What the exercise asks: At the line that contains "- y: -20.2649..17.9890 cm", begin setting down every line word for word, and stop after the last line of the listing.

Information shown:
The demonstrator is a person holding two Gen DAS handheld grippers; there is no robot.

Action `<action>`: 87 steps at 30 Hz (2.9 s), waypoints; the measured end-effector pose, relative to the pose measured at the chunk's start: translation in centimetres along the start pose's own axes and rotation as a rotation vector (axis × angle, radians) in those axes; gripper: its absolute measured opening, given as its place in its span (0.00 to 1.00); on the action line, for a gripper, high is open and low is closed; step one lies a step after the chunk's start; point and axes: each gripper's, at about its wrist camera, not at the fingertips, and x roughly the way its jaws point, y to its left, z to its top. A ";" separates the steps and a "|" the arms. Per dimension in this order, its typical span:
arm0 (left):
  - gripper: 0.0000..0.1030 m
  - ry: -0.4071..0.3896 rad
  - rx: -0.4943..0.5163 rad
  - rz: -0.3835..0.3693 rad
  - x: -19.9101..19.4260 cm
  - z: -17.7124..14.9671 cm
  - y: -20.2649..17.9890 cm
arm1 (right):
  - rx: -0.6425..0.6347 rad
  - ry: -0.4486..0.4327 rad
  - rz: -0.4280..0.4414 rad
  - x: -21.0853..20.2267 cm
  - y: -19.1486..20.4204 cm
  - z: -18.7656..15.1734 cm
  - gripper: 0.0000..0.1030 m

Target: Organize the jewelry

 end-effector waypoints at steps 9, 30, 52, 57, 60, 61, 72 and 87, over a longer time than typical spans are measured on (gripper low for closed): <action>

Response box:
  - y: -20.2649..17.9890 cm
arm1 (right):
  - rx: -0.6425..0.6347 rad
  - ry: -0.4486..0.4327 rad
  - rz: -0.4280..0.4414 rad
  - x: -21.0853..20.2267 cm
  - y: -19.1486..20.4204 cm
  - z: -18.7656..15.1734 cm
  - gripper: 0.0000..0.1030 m

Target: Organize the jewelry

 end-effector waypoints at steps 9, 30, 52, 57, 60, 61, 72 and 87, over a longer time than typical spans are measured on (gripper low for closed): <action>

What is written here forms the complete answer.